**TASK ITEM**
Work out the number of lines below containing the word "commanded" and give nothing besides it.

**GIVEN MATERIAL**

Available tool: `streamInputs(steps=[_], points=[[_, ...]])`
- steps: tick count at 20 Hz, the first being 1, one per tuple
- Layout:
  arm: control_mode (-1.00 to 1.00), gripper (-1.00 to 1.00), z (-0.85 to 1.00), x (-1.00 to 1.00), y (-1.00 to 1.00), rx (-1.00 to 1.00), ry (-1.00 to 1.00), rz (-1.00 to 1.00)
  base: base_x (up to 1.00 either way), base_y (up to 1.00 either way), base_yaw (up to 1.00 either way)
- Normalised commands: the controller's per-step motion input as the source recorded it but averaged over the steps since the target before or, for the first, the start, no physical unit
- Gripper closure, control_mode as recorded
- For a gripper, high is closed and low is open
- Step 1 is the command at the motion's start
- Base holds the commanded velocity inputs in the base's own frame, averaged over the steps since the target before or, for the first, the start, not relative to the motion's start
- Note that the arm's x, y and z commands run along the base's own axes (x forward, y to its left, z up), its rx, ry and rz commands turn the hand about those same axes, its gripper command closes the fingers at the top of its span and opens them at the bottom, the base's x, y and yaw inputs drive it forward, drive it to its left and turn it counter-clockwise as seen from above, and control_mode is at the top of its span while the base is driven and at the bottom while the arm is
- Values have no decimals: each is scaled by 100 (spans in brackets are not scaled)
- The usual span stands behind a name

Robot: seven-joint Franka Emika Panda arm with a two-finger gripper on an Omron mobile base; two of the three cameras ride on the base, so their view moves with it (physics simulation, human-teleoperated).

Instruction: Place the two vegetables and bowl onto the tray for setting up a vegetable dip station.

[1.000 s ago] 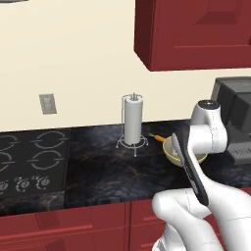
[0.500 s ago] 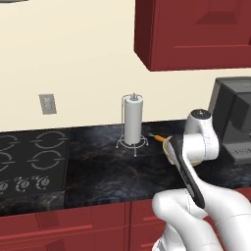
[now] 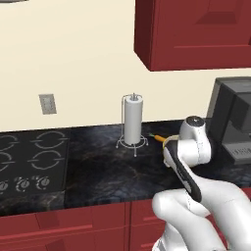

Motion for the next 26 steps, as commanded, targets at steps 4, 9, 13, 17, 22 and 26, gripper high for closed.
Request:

**COMPLETED EXERCISE**
2